▶ Material provided
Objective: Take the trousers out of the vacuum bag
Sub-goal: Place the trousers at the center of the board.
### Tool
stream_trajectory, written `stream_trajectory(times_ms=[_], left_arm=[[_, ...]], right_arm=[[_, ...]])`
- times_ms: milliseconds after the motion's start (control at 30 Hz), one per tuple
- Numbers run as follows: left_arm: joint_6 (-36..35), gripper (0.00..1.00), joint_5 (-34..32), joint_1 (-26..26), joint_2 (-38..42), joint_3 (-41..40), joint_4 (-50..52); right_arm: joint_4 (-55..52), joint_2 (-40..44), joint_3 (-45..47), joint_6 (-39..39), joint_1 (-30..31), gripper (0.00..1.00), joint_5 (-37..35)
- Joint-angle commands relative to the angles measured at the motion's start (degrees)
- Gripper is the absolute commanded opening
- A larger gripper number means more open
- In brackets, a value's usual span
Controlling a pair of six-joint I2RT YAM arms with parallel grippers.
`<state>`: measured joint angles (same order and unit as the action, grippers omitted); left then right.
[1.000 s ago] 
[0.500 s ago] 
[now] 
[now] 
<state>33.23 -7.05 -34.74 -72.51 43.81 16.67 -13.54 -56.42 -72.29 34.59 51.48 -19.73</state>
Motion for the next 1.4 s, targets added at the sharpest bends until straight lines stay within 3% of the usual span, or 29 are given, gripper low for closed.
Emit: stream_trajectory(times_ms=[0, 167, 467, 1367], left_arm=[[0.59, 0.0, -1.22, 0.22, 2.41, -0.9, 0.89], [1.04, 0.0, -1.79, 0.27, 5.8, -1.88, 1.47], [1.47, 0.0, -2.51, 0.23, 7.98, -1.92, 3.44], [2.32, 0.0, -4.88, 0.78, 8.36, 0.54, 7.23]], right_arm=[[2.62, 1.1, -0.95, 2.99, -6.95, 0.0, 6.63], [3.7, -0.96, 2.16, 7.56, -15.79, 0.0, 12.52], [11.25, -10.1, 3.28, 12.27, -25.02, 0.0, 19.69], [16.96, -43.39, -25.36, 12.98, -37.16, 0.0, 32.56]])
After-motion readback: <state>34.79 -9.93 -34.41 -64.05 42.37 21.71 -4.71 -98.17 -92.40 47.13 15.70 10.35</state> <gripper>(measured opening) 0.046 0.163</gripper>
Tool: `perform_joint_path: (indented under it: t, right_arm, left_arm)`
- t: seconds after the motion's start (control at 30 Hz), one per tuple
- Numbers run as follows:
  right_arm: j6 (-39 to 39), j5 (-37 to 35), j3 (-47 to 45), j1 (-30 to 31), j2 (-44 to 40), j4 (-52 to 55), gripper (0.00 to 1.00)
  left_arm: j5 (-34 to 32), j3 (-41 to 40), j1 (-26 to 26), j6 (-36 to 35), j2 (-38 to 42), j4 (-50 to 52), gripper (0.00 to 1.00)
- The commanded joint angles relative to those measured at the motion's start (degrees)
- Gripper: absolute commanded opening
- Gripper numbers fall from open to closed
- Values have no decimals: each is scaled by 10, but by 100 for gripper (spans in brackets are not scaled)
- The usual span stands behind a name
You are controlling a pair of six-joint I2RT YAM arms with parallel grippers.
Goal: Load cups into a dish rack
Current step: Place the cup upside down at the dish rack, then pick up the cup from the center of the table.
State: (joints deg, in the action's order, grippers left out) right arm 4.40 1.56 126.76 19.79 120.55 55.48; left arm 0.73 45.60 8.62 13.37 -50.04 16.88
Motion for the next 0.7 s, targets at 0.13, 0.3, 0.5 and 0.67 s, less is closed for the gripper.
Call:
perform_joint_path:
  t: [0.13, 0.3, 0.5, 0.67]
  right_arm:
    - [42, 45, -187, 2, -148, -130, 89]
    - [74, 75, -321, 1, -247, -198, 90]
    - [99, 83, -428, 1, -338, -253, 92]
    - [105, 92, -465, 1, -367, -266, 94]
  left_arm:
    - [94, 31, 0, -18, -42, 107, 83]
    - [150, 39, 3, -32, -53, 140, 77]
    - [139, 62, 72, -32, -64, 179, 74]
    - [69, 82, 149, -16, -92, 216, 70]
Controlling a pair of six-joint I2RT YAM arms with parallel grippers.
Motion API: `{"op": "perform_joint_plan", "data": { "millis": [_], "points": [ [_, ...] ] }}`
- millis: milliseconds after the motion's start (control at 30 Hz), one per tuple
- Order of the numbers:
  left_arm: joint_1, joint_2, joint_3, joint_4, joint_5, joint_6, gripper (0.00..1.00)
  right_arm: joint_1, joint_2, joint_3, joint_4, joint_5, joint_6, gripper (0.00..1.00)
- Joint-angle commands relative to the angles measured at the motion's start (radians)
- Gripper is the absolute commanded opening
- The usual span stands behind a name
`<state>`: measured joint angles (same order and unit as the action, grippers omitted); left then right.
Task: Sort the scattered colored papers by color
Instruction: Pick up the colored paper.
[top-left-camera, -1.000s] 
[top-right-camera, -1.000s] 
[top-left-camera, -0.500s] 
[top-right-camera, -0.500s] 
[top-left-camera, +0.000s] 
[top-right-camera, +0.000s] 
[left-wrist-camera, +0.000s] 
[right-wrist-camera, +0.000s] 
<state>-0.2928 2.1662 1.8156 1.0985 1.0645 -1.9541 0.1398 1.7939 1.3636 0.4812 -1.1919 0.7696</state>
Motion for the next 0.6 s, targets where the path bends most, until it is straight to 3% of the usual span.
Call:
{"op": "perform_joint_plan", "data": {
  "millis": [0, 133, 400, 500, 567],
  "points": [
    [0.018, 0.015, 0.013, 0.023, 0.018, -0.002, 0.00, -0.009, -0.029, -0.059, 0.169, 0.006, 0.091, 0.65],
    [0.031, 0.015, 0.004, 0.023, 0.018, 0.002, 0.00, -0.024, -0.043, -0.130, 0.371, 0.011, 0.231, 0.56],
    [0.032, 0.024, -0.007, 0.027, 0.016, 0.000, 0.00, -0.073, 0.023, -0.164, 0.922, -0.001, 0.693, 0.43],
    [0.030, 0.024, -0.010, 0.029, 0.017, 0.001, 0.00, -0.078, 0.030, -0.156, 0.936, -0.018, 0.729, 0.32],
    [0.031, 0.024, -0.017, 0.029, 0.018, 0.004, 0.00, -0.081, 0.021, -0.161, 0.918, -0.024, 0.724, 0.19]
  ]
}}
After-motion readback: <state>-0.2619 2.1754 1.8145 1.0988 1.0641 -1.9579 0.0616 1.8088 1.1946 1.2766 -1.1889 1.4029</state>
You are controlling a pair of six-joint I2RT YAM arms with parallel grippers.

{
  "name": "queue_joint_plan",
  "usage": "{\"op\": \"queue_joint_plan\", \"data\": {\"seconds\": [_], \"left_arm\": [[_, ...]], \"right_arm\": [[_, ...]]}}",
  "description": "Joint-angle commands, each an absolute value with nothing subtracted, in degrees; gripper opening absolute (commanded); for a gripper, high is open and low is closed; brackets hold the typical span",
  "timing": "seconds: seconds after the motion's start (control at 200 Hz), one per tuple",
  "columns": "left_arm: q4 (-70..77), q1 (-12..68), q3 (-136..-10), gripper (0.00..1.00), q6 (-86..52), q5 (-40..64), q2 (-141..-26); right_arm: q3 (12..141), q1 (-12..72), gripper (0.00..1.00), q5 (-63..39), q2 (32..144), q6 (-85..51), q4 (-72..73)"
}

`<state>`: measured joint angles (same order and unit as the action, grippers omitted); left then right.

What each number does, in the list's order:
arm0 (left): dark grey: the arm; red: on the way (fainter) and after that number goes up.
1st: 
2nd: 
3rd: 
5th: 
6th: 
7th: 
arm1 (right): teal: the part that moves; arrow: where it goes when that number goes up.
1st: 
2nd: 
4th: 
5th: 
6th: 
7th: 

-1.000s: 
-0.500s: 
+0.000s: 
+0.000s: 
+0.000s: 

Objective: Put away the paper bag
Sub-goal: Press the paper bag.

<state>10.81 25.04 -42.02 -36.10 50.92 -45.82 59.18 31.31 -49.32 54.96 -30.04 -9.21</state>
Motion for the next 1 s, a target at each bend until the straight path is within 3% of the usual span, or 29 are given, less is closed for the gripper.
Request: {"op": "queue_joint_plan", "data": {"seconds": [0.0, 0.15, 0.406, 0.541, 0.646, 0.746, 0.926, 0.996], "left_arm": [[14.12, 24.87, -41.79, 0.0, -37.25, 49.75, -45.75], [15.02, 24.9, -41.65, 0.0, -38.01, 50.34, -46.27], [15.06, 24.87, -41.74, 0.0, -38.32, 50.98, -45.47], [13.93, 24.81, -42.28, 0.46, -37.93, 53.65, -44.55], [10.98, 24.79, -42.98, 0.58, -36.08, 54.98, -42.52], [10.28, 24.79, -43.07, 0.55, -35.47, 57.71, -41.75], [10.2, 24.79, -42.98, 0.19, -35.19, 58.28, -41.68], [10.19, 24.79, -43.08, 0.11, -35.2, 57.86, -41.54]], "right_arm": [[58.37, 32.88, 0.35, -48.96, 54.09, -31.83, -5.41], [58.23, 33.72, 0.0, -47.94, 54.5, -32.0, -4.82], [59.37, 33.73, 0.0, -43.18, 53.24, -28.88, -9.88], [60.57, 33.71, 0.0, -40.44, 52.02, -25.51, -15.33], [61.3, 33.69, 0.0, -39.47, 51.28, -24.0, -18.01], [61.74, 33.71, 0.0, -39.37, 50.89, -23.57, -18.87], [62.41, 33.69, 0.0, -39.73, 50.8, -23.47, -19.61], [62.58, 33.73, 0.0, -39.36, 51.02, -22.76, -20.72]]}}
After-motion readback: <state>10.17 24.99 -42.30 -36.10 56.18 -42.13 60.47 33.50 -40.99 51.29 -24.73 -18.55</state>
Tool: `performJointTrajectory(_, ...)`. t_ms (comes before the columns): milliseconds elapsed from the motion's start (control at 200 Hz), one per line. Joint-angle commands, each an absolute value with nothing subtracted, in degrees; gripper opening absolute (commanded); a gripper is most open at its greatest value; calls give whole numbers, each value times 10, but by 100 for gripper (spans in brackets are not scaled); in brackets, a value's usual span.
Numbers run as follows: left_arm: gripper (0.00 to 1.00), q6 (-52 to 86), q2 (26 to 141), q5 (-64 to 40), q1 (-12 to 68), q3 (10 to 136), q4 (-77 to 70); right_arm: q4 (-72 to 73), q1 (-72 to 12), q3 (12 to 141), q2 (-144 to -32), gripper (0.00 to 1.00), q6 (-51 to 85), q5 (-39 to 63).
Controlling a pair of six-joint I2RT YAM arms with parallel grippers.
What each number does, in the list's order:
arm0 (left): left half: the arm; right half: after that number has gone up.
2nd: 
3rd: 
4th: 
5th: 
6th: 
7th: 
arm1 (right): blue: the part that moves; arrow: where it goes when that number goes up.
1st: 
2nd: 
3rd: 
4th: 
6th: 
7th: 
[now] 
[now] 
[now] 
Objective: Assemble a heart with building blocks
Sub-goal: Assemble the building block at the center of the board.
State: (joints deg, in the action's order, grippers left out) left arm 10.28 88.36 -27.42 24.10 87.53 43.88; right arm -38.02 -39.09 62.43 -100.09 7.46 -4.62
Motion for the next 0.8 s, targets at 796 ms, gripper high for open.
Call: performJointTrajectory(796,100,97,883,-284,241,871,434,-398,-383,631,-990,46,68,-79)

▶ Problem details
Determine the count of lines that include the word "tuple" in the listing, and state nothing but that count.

▶ Response area
4